WORK TO BE COMPLETED:
Look below for the line holding "What lies at (315, 35)" and the line holding "A ray through". Repeat those two and everything between, exactly.

RECORDS TO USE:
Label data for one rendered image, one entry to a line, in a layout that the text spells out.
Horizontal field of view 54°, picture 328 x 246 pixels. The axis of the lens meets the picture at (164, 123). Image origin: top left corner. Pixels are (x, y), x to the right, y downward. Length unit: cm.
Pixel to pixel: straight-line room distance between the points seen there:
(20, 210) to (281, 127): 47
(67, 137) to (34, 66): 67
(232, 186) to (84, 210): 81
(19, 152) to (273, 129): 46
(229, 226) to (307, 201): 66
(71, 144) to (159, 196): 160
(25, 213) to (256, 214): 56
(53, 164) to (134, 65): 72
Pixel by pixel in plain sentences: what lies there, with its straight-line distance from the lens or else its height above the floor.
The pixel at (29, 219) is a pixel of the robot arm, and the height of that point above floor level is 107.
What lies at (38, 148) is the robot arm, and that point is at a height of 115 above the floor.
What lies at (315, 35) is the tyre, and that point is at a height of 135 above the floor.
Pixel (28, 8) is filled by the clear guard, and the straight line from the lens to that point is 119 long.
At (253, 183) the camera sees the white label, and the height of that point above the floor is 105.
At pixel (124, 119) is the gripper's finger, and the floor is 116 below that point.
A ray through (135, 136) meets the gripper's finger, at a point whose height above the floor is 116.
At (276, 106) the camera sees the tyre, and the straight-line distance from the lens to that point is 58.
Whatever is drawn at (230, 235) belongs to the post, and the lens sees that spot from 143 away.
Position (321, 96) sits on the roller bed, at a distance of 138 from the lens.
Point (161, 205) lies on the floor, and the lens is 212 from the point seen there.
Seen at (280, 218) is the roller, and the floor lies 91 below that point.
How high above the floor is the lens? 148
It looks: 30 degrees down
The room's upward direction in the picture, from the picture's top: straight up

SOLVED PROBLEM:
What lies at (315, 35) is the tyre, and that point is at a height of 135 above the floor.
Pixel (28, 8) is filled by the clear guard, and the straight line from the lens to that point is 119 long.
At (253, 183) the camera sees the white label, and the height of that point above the floor is 105.
At pixel (124, 119) is the gripper's finger, and the floor is 116 below that point.
A ray through (135, 136) meets the gripper's finger, at a point whose height above the floor is 116.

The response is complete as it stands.